Gundersen first argues that:

“The ‘small’ label is relative only to the behemoths of the last century. In practice, a ‘small’ reactor brings all the big problems of a conventional reactor: dangerous radioactive fuel, complex safety systems, and the risk of catastrophic failure or sabotage…The only thing that’s truly small about SMRs is their inability to benefit from the economies of scale that, in theory, were supposed to make large reactors affordable…let’s not be fooled by the word ‘small’. Even a single SMR is a massive, highly radioactive industrial machine, capable of powering a mid-sized city and containing a radioactive inventory far greater than the bombs dropped on Hiroshima and Nagasaki…”

“...If anything, their smaller size exacerbates some problems. Because of their compact cores, SMRs can leak more neutrons than conventional reactors, leading to more complex damage to the nuclear reactor itself and different radioactive waste streams [and]...waste that is harder and more expensive to manage and dispose of.”
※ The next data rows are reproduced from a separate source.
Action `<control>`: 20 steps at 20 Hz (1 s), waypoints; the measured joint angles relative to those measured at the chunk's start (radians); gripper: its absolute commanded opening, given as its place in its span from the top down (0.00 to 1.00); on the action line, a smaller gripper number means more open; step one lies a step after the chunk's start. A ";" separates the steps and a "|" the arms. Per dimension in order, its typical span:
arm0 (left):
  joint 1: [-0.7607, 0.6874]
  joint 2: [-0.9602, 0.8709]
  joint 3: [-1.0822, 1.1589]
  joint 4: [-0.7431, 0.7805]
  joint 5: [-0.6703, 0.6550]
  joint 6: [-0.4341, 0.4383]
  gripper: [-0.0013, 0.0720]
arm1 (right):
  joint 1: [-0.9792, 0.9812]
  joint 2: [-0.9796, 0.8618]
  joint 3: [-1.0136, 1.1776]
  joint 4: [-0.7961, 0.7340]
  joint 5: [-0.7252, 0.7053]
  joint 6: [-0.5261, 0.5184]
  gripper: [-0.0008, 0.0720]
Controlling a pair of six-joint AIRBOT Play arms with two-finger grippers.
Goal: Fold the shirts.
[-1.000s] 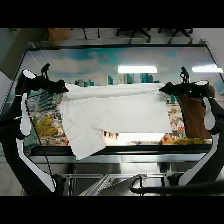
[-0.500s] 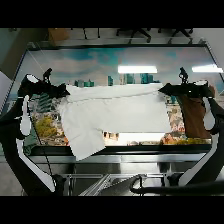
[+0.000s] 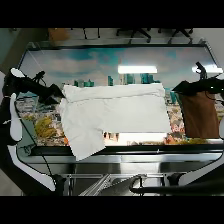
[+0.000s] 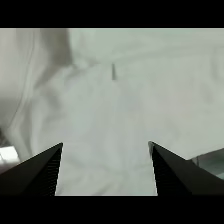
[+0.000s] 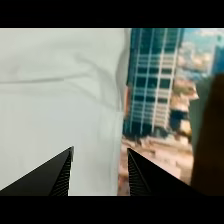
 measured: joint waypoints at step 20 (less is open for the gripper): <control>-0.002 0.627 -1.285 -0.348 0.623 0.327 0.96 | -0.027 0.134 -0.451 -0.099 0.035 -0.004 0.44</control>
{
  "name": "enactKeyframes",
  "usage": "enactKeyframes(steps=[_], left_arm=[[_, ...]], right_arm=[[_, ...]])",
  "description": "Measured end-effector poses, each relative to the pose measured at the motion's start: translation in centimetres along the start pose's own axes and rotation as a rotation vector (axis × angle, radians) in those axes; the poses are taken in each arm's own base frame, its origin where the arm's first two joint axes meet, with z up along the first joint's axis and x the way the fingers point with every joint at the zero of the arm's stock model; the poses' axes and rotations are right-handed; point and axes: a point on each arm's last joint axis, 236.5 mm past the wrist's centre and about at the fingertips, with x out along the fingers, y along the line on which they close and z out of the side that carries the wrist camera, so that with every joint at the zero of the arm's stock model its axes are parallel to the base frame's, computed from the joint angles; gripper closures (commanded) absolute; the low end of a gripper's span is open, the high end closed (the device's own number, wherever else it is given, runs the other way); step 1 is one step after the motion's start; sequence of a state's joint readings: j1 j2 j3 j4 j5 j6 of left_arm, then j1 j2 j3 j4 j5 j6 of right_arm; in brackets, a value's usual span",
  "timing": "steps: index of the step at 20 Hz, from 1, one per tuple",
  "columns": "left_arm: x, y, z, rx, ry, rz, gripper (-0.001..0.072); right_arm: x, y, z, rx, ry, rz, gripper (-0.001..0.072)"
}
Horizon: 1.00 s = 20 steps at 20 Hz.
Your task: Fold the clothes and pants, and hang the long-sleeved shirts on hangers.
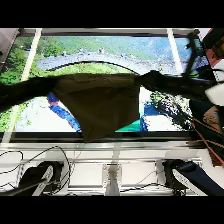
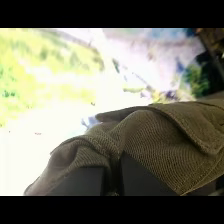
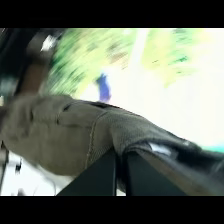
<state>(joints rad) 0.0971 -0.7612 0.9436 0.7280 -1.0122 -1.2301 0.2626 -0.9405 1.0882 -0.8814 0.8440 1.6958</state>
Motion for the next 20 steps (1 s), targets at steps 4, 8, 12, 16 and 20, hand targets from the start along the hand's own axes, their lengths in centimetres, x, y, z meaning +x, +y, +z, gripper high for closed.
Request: enactKeyframes(steps=[4,8,12,16,20], left_arm=[[8.7,4.3,-1.7,-0.155,0.048,-0.001,0.0651],[12.7,4.4,-4.1,-0.27,0.134,-0.063,0.0652],[13.1,2.0,-8.0,-0.301,0.302,-0.16,0.0652],[13.0,3.0,-13.8,-0.29,0.527,-0.085,0.0651],[13.5,5.2,-18.5,-0.257,0.687,0.019,0.0651]], right_arm=[[6.2,-7.4,1.6,0.129,-0.07,-0.117,0.0675],[7.4,-13.2,2.1,0.186,-0.035,-0.225,0.0675],[4.3,-18.7,-1.1,0.188,0.182,-0.37,0.0674],[1.8,-21.3,-6.8,0.172,0.448,-0.439,0.0674],[2.0,-22.6,-11.0,0.15,0.588,-0.471,0.0674]])
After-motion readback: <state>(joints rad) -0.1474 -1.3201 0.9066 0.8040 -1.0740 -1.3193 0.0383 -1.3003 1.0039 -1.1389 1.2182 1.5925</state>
He goes on to point out that “SMRs only exist in the imagination of the nuclear industry and its supporters…There are no engineering plans, no blueprints, no working prototypes.”
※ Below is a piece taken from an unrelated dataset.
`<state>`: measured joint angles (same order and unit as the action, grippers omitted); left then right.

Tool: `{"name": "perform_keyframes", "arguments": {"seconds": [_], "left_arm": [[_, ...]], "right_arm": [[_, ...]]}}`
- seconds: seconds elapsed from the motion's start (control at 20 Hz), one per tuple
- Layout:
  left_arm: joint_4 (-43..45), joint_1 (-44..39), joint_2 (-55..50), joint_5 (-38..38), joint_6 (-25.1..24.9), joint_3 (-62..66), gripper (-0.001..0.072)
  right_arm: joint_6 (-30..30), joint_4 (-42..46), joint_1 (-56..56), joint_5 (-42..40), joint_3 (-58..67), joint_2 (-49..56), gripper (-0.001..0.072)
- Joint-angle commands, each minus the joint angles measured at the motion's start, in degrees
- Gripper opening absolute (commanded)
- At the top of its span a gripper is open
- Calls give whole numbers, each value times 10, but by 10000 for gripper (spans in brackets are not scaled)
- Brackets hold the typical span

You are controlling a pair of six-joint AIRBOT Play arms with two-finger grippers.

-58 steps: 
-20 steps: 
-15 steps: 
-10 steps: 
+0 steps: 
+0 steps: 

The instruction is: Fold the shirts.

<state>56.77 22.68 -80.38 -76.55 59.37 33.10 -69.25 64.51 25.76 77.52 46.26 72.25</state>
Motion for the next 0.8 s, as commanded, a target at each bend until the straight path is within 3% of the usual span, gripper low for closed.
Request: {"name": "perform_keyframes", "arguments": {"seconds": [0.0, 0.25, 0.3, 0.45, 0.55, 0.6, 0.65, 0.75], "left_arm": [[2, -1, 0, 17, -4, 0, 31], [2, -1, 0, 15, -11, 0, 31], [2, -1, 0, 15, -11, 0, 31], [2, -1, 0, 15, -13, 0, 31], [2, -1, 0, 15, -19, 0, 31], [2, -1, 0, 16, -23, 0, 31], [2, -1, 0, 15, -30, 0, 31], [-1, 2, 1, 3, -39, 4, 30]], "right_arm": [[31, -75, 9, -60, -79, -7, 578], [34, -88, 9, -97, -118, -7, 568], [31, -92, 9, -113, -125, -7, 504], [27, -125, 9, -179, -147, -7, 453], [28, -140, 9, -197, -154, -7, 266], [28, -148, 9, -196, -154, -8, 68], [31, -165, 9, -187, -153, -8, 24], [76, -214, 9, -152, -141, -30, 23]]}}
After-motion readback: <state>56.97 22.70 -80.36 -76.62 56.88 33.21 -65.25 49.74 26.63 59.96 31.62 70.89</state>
He explains that the idea behind SMRs is “to build advanced atomic fission reactors, typically defined as producing up to 300 megawatts of electricity per unit, less than a third the size of a conventional nuclear plant”. He adds that “The ‘small’ part refers to their reduced output and physical footprint, while ‘modular’ means they’re designed to be built in factories, shipped to sites, and installed as needed, supposedly making them cheaper and faster to deploy than traditional reactors. In theory, you could add modules over time to scale up output, like snapping together Lego blocks.”

But, “SMRs introducing a host of new engineering challenges that have not been thoroughly analysed or experienced in traditional nuclear power plants, potentially offsetting any anticipated benefits and prolonging the path to reliable deployment…SMRs introduce a host of untested problems, including using higher-enriched uranium, close to weapons-grade, raising proliferation and safety concerns…despite the “modular” promise, each SMR is still a massive piece of radioactive infrastructure, requiring the same level of security, emergency planning, and long-term waste management as any other nuclear reactor”.

Furthermore, “Every dollar spent on SMRs is a dollar not spent on proven, less expensive, rapidly deployable renewable energy sources. Worse still, the delays and overruns that have plagued nuclear projects mean…SMRs cannot be built in time to meet urgent climate goals. Meanwhile, wind, solar, and storage are already delivering reliable, affordable, and clean power to the grid.”

In spite of all this the current government seems intent on investing large sums in this unproven technology. On June 10 the government announced a pledge of over £2.5 billion for the overall SMR programme with Rolls Royce SMR selected as the preferred bidder. It claimed that the programme “could support over 3,000 jobs at peak construction [to help]...“make the UK a clean energy superpower”. Which last is nonsense: nuclear is a very polluting way of producing electricity through the radiation it produces during mining, extraction of uranium from the ore, refining, building reactors and long-term storage of radioactive waste produced.